▶ **PROBLEM TO WORK ON**: Repeat the whole listing below precisely. Omit all pictures.
START EXERCISE DATA
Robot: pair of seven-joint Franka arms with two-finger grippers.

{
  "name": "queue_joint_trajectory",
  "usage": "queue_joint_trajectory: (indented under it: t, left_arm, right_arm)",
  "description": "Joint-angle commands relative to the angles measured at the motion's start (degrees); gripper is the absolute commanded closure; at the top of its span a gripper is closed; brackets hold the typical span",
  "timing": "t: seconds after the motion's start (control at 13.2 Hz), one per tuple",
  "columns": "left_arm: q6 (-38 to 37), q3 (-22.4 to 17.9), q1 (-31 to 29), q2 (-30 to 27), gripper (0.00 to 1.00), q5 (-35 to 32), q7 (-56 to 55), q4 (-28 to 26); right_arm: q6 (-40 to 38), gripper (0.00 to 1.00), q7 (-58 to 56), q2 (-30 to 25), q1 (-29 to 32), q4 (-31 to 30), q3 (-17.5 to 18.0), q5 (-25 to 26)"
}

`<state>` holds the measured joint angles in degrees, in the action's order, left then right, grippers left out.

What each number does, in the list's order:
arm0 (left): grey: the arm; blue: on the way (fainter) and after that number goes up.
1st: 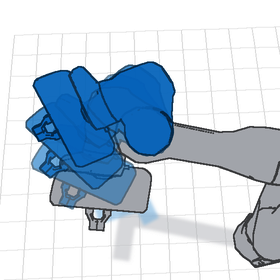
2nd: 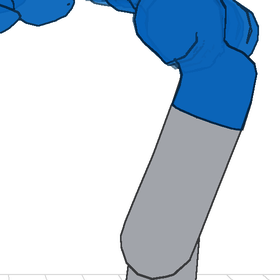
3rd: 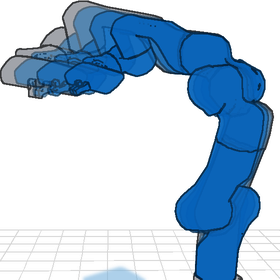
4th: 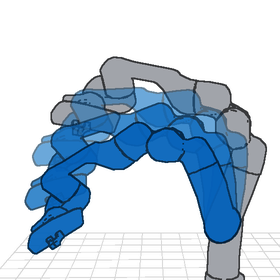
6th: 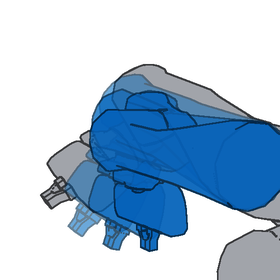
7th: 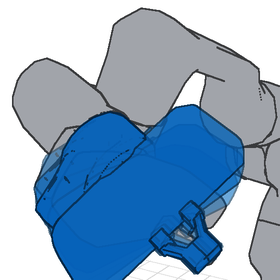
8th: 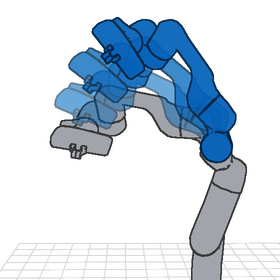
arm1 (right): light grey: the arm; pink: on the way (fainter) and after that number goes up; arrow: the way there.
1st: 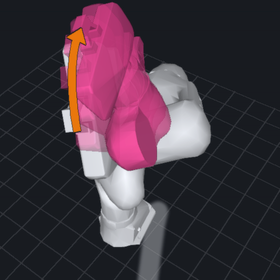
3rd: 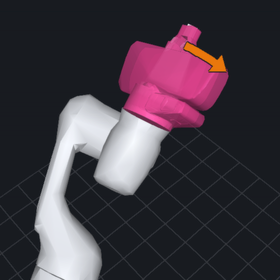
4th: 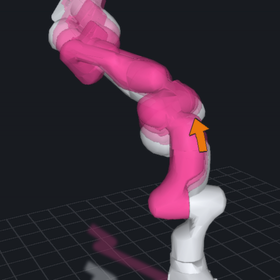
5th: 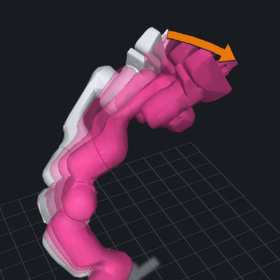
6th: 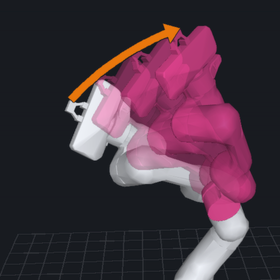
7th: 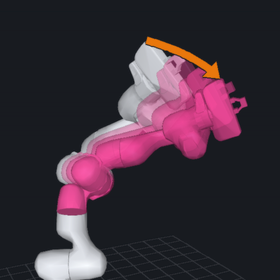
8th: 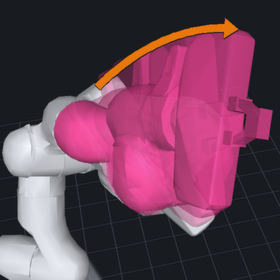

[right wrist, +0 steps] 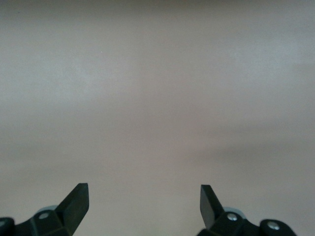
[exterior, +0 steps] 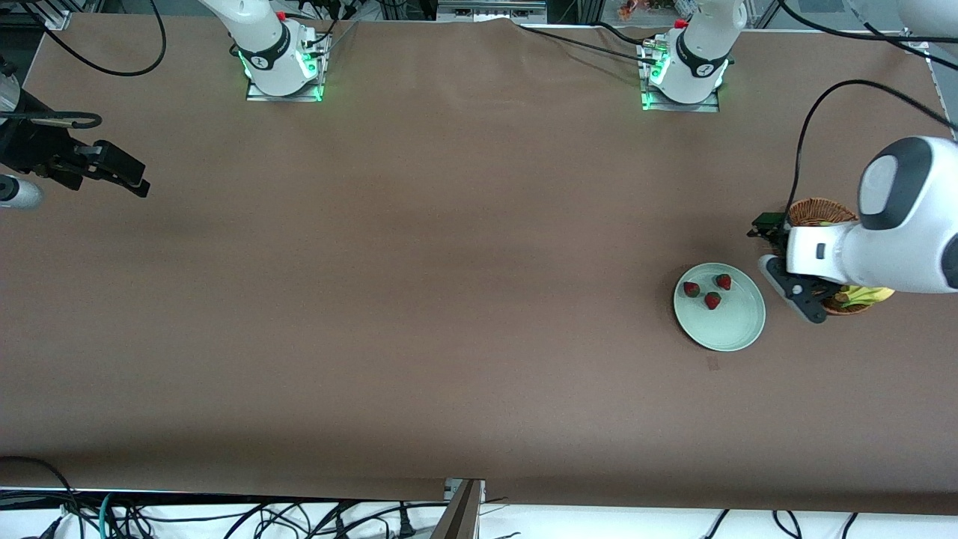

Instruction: Collect all strawberries into plate

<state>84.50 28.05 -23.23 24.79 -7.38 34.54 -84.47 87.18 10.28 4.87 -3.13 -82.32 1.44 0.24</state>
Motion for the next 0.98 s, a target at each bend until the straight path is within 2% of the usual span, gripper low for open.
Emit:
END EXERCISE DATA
▶ **EXERCISE SOLUTION**:
Robot: pair of seven-joint Franka arms with two-finger grippers.

{
  "name": "queue_joint_trajectory",
  "usage": "queue_joint_trajectory: (indented under it: t, left_arm, right_arm)",
  "description": "Joint-angle commands relative to the angles measured at the motion's start (degrees); gripper is the absolute commanded closure; at the top of its span a gripper is closed; brackets hold the typical span",
  "timing": "t: seconds after the motion's start (control at 13.2 Hz), one per tuple",
  "columns": "left_arm: q6 (-38 to 37), q3 (-22.4 to 17.9), q1 (-31 to 29), q2 (-30 to 27), gripper (0.00 to 1.00), q5 (-35 to 32), q7 (-56 to 55), q4 (-28 to 26); right_arm: q6 (-40 to 38), gripper (0.00 to 1.00), q7 (-58 to 56), q2 (-30 to 25), q1 (-29 to 32), q4 (-31 to 30), q3 (-17.5 to 18.0), q5 (-25 to 26)"
}

`<state>` holds the measured joint angles in degrees, in the action's order, left then right, grippers left out.

What each number does, in the list's order:
arm0 (left): grey: the arm; blue: on the way (fainter) and after that number goes up.
1st: 
2nd: 
3rd: 
4th: 
6th: 
7th: 
8th: 
arm1 (right): light grey: the arm; pink: on the way (fainter) and after that number goes up; arrow: the way there.
1st: 
3rd: 
4th: 
5th: 
6th: 
7th: 
8th: 

[right wrist, +0 steps] 
[exterior, +0 steps] 

Instruction: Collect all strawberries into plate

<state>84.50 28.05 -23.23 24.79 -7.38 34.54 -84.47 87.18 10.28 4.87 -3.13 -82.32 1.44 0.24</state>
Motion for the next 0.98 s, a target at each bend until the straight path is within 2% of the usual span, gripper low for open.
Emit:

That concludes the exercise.